Exercise requirements:
When the word "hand" appears in a line of the data below, list that line.

Material provided:
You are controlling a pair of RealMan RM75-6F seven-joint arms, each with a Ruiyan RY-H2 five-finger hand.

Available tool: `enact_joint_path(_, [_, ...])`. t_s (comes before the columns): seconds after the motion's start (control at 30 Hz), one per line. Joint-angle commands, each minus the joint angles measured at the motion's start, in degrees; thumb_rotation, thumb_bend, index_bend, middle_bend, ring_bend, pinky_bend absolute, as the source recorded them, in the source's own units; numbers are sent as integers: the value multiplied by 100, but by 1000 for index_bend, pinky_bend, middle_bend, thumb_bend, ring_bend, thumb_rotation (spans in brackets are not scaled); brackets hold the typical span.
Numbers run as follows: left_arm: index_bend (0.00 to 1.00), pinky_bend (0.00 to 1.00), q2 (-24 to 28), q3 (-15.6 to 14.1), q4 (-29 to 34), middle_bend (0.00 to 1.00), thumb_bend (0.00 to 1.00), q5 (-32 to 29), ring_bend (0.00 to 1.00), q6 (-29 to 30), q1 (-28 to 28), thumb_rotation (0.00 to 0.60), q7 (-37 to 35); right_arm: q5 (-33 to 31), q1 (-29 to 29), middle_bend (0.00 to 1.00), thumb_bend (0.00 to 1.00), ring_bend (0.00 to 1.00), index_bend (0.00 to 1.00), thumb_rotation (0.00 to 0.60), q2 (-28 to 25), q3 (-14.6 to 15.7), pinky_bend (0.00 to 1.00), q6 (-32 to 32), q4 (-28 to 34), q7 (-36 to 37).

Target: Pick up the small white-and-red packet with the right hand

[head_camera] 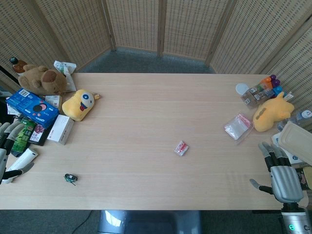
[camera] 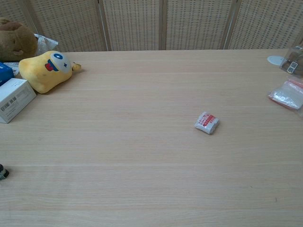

Answer space:
You are controlling a pair of RealMan RM75-6F seven-joint arms, each with a Ruiyan RY-H2 five-finger hand.
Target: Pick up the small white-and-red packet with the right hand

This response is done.